--- GOAL OF THE EXERCISE ---
Take the entries below and print only the lines from the one with "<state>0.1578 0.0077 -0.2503" through the one with "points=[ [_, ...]", exactly as they stand, both ends included.

--- ENTRIES PROVIDED ---
-- Opening Marker --
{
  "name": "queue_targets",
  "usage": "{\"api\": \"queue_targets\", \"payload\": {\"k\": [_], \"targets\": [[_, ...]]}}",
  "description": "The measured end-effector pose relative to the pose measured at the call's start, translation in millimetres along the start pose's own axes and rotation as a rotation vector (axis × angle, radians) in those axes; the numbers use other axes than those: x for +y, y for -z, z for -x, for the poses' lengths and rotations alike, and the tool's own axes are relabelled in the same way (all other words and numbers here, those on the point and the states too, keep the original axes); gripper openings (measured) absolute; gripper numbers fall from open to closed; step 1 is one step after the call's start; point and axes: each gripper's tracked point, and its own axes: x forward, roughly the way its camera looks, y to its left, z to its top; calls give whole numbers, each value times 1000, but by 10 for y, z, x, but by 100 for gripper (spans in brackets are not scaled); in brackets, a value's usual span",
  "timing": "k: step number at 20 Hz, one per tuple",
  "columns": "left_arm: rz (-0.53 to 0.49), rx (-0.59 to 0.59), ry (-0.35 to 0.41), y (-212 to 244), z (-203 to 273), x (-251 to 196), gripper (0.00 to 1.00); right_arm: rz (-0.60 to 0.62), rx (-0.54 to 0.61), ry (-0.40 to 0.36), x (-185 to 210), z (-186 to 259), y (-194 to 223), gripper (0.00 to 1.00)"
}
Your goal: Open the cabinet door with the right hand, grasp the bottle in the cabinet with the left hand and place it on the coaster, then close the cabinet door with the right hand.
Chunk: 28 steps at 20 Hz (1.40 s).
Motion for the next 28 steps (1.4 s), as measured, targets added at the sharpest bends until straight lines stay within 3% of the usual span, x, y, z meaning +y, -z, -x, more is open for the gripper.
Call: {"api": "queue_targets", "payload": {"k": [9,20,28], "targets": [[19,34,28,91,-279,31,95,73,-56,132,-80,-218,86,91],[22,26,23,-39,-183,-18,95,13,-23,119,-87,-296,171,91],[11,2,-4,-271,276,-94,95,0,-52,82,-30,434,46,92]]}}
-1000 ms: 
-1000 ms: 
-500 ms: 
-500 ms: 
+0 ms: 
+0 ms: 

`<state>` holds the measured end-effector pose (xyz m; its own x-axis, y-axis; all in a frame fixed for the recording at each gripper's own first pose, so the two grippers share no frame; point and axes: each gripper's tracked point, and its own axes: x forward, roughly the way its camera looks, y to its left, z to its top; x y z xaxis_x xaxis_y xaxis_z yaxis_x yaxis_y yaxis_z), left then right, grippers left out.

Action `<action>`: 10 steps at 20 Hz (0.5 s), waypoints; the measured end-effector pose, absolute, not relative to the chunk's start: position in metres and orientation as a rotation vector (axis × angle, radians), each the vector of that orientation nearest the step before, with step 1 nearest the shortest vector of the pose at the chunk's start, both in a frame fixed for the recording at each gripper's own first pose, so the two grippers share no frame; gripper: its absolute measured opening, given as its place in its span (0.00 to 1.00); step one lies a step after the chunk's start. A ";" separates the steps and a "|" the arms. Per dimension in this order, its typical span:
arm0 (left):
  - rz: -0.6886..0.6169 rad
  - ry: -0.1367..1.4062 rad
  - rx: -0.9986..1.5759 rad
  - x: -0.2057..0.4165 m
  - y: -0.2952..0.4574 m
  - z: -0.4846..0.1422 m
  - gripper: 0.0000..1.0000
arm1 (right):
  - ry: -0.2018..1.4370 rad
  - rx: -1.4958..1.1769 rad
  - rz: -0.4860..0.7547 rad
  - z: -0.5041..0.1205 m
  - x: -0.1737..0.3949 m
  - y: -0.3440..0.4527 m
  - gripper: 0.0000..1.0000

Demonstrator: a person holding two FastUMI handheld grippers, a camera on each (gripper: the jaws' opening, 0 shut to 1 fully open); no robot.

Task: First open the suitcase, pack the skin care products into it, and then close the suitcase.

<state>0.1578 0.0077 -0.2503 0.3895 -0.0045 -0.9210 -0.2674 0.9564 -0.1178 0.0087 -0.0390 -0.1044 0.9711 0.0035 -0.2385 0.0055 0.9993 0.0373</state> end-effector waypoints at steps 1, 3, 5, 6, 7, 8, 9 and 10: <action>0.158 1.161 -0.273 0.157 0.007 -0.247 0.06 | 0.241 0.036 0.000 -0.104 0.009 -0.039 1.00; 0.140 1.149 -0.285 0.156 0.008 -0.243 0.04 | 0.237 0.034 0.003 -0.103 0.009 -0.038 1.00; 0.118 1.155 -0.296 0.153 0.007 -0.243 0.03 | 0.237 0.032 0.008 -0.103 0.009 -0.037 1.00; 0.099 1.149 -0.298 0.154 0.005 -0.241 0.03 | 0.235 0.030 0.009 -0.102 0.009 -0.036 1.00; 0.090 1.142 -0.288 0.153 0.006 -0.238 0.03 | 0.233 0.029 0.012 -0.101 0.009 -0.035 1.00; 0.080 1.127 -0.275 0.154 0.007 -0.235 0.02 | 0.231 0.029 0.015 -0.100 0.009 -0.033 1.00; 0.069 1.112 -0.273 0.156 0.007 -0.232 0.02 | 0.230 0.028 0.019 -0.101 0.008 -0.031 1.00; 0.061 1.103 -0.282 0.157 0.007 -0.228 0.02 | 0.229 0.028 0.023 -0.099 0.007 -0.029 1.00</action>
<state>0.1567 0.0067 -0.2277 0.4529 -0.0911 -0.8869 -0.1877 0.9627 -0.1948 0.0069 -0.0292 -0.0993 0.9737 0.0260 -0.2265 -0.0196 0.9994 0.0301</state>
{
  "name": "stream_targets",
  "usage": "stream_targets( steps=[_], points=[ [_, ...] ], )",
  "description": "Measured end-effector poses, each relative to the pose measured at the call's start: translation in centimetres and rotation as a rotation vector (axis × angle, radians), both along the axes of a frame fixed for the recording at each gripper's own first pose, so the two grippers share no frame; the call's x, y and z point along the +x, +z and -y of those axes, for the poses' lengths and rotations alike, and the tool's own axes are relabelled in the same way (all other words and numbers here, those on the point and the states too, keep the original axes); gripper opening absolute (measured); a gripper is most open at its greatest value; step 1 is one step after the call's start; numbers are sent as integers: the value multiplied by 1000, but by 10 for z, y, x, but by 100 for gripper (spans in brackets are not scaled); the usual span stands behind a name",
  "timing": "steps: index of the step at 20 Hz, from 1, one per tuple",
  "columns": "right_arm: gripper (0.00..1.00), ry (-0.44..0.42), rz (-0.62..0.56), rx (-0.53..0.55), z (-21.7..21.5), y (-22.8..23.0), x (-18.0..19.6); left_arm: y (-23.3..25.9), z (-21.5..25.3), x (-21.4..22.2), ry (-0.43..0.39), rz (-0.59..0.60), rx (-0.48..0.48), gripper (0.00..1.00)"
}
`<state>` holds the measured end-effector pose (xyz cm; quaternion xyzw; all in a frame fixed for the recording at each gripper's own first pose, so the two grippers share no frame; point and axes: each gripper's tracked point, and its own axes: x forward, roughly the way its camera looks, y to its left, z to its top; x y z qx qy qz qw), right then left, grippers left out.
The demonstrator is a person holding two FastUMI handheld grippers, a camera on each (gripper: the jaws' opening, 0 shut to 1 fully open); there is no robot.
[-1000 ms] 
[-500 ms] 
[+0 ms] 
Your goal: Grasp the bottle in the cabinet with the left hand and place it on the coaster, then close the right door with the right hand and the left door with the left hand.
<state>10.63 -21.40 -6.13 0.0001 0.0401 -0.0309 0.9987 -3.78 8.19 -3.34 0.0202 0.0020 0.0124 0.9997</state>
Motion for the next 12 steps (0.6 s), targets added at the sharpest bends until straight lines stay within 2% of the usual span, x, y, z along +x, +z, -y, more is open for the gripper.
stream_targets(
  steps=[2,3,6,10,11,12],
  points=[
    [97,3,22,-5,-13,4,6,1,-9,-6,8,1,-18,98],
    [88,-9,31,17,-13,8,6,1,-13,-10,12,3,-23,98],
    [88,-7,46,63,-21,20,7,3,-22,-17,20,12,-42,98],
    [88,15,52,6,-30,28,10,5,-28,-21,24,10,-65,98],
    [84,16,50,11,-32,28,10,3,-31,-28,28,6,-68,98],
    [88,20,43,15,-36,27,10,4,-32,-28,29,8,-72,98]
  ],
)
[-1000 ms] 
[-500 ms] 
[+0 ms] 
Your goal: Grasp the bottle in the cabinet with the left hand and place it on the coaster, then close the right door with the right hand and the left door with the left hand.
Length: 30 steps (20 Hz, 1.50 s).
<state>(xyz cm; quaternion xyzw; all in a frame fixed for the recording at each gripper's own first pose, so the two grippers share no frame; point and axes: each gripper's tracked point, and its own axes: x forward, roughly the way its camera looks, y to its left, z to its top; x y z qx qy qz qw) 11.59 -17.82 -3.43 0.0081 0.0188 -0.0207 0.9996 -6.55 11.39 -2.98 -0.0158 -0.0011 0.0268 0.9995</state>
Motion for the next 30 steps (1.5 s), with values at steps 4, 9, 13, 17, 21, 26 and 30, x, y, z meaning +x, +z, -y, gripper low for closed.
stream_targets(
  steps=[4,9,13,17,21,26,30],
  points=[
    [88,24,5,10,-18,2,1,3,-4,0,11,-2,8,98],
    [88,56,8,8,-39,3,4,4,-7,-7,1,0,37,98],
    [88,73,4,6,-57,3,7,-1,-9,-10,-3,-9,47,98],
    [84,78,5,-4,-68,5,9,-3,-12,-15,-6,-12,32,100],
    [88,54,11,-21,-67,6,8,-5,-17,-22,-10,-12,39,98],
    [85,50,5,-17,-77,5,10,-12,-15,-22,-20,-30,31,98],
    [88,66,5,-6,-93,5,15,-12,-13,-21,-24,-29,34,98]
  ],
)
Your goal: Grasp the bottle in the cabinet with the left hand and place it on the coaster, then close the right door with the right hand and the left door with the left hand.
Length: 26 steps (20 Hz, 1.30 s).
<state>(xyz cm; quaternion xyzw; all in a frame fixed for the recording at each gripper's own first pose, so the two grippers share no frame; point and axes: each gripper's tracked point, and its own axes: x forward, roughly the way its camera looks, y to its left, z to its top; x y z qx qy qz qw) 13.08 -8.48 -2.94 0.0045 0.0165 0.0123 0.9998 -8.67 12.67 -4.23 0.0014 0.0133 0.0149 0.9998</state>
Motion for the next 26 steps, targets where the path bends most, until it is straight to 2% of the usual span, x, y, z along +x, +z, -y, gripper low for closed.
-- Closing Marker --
--- RESULT ---
<state>0.1578 0.0077 -0.2503 0.3895 -0.0045 -0.9210 -0.2674 0.9564 -0.1178 0.0087 -0.0390 -0.1044 0.9711 0.0035 -0.2385 0.0055 0.9993 0.0373</state> end-effector waypoints at steps 1, 3, 5, 6, 7, 8, 9 and 10: <action>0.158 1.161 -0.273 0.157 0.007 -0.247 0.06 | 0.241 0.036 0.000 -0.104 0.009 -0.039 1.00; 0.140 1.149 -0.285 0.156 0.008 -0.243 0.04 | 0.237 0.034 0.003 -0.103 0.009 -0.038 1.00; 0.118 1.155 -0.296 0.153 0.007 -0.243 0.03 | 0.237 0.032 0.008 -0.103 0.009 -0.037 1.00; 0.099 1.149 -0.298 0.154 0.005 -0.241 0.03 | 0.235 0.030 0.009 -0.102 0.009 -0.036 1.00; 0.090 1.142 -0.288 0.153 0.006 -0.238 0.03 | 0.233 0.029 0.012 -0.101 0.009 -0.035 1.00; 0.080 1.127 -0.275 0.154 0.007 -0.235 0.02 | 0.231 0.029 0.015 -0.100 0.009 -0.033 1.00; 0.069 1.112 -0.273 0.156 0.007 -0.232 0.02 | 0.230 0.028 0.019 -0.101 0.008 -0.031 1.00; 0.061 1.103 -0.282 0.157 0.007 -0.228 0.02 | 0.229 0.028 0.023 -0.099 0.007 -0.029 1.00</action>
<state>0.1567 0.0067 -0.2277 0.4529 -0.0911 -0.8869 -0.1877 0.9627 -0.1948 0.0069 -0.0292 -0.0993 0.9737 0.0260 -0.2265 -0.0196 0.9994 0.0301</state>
{
  "name": "stream_targets",
  "usage": "stream_targets( steps=[_], points=[ [_, ...] ], )",

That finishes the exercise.